Dogs and soldiers keep off the grass.

angelatc
05-05-2014, 04:50 PM
https://www.youtube.com/watch?v=FakLUusNlXc

I can't hear that song without remembering that someone here once exclaimed that they had no idea that this song was about an actual event. Heh - time passes.

Aratus
05-05-2014, 04:58 PM
There is absolutely nothing that has changed over these last 44 years that actually prevents a similar incident.
if anything, our databases are much better at tracking dissidents at a distance or even creating a few new ones.

ChristianAnarchist
05-05-2014, 05:06 PM
That was the year I graduated H.S. Everything was tainted by that war in Vietnam. Everyone had a viewpoint and the tide was turning away from the war. My brother was a Marine in Danang at the airfield as an aircraft mechanic. He came home. Many others did not. Vietnam was the first "war" in which the people experienced it first hand over the telly and that coverage is really what got us out of the war. Now there are no imbedded reporters and even the reporters who are allowed anywhere near the action are controlled in what they can see or hear or report. The goons learned their lessons from Vietnam and will never again allow real reporting on any conflict...

kcchiefs6465
05-05-2014, 08:02 PM
That was the year I graduated H.S. Everything was tainted by that war in Vietnam.
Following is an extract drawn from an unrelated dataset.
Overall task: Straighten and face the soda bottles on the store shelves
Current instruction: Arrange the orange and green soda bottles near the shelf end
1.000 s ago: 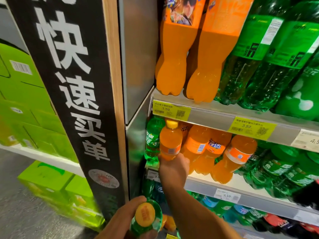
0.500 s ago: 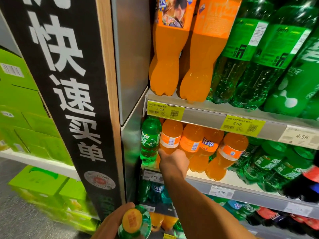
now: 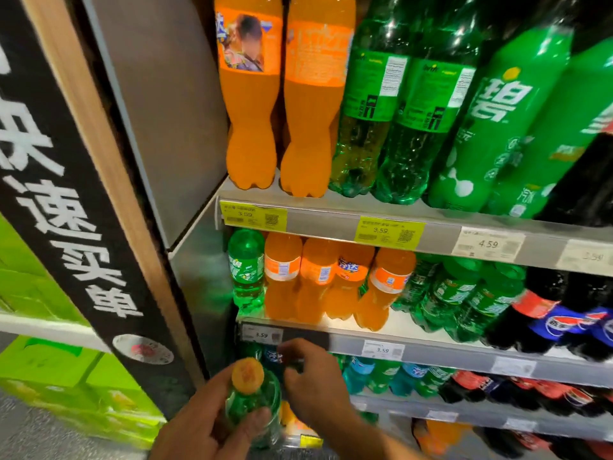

Everyone had a viewpoint and the tide was turning away from the war. My brother was a Marine in Danang at the airfield as an aircraft mechanic. He came home. Many others did not. Vietnam was the first "war" in which the people experienced it first hand over the telly and that coverage is really what got us out of the war. Now there are no imbedded reporters and even the reporters who are allowed anywhere near the action are controlled in what they can see or hear or report. The goons learned their lessons from Vietnam and will never again allow real reporting on any conflict...
There are a couple that do good work.

Off the top of my head I'd say Jeremy Scahill. They've learned their lesson on letting him speak on television though.


http://www.youtube.com/watch?v=PayjmmZLmdU


ETA:

This one here probably better illustrates my point. The title is incorrect though, the strike referred to in Yemen was a Cruise missile strike, not a drone strike. (Scahill never clarified but his work traveling to Al Majalah, interviewing the couple of survivors and taking pictures of the remaining missile fragments was very powerful stuff. Not to downplay those in Yemen who risked their lives challenging the dictatorship they lived under.

Abdulelah Haider Shaye is still in a Yemeni prison to this day because of his work documenting US war crimes in Yemen. Barack Obama personally is the reason why. He called the dictator of Yemen, Ali Saleh, personally and voiced his concern with the journalist's release citing specifically, interviewing AQAP was equal to providing material support. To say Shaye was a brave man for asking leaders of AQAP the questions he did would be an understatement. 'Journalists' in this country are a joke.)